In the hand-drawn demonstrations so far we've seen a very limited style of caustic FX, while digital caustics may be considered a little too good and can easily clash with traditional animation. Either way, your decision will likely be to balance time and resources. Do you have time to perfect the hand-drawn method? Or is there a way to make digital effects appear more traditional?

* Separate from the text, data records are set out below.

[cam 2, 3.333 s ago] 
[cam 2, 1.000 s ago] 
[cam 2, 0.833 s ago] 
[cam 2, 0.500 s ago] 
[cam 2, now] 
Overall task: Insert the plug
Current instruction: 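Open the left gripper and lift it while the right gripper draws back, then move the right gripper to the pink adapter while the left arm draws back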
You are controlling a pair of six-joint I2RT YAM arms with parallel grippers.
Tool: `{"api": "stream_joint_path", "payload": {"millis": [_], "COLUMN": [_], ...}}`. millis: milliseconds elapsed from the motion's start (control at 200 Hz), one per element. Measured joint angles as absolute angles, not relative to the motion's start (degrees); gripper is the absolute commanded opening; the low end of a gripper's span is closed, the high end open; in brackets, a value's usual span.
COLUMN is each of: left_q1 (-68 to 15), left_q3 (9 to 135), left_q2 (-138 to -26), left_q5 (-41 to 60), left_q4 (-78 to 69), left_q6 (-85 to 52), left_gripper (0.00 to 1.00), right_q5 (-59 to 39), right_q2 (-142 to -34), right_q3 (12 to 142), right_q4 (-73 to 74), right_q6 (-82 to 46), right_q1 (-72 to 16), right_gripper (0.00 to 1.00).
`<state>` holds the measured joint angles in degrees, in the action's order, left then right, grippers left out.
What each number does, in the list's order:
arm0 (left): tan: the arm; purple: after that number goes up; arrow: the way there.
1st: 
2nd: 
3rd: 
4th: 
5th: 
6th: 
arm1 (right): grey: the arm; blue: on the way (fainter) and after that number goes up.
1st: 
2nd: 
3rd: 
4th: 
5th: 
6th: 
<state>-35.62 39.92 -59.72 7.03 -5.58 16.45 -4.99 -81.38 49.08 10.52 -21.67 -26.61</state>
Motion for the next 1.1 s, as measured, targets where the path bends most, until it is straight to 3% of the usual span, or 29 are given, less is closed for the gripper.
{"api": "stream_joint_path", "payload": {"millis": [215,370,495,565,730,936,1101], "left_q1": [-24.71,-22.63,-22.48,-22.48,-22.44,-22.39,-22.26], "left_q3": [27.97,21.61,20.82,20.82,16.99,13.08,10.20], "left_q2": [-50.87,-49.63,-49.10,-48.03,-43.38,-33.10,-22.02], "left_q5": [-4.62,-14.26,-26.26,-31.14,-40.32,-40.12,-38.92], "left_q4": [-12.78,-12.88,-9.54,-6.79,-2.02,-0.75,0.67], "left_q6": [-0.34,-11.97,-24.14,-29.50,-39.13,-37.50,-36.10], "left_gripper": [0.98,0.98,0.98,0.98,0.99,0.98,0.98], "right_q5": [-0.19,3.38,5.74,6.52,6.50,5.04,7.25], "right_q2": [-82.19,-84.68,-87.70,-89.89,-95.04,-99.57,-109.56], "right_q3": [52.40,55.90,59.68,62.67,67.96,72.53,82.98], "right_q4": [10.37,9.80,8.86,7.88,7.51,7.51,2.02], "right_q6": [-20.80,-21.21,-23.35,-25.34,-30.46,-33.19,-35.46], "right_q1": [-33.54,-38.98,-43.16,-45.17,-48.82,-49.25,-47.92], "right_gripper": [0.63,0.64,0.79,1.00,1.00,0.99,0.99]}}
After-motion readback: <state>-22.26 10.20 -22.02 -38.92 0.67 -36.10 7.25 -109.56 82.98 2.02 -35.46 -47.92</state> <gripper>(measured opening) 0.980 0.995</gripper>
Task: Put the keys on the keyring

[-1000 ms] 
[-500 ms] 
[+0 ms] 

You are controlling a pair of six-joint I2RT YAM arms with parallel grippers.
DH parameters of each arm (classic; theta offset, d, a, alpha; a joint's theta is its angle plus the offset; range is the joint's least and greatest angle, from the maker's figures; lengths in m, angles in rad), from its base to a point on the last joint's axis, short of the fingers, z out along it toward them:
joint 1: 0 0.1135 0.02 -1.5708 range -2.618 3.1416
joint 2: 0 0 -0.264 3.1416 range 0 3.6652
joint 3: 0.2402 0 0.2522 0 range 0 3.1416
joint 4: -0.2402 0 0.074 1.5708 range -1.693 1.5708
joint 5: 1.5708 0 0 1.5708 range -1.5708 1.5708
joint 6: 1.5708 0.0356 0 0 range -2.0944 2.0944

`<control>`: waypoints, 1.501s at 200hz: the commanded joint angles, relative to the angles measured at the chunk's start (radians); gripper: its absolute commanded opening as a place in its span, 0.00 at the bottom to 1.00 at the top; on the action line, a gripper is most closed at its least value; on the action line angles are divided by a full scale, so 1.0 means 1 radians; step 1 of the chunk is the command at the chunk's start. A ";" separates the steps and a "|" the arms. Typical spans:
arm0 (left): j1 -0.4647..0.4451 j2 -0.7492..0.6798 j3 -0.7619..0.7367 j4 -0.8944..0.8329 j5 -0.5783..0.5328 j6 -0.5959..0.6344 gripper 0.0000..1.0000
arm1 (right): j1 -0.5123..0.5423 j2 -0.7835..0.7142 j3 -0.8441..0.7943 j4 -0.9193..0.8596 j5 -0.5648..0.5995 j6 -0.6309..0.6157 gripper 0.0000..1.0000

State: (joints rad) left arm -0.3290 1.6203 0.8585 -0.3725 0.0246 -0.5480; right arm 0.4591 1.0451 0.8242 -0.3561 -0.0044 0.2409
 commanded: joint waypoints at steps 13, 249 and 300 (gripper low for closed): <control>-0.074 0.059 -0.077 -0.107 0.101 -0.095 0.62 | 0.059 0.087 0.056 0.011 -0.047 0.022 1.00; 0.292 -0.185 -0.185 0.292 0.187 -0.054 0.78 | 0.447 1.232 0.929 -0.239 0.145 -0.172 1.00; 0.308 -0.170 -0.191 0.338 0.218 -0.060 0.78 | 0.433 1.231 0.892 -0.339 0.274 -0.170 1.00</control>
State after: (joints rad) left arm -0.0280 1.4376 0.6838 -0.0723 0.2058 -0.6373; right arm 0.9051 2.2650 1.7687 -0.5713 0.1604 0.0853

Knowing how to animate a water surface is very useful when it comes to animating caustics, but the flip side is that caustics can help you better understand the complex movement of a water surface. You'll find that a truly great implementation of this effect is pretty rare in 2D, especially nowadays when software can simulate it with stunning realism. The fact is that while it's quicker, easier and less expensive to hit a "create caustic" button, those simulations really do clash with 2D and can be pretty distracting.
HERE is a really amazing and realistic interactive simulation of caustics. Click on the water surface to study the ripples, reflections, refraction and caustics in action. You can see here why it's such a difficult thing in 2D.
Even if you never need to animate caustics in a production scene, or indeed if you prefer to use live-action or caustics simulations, hand-drawn animation of the effect is always a challenging and fun exercise.
If time is short, perhaps you can work on your own caustic cycle as a spare time project. Revisit and refine it from time to time, so one day, you'll have it sitting in your FX library ready to drop into any scene. When people ask where you got it, you can stand on a chair, smile down at them and say "I made it".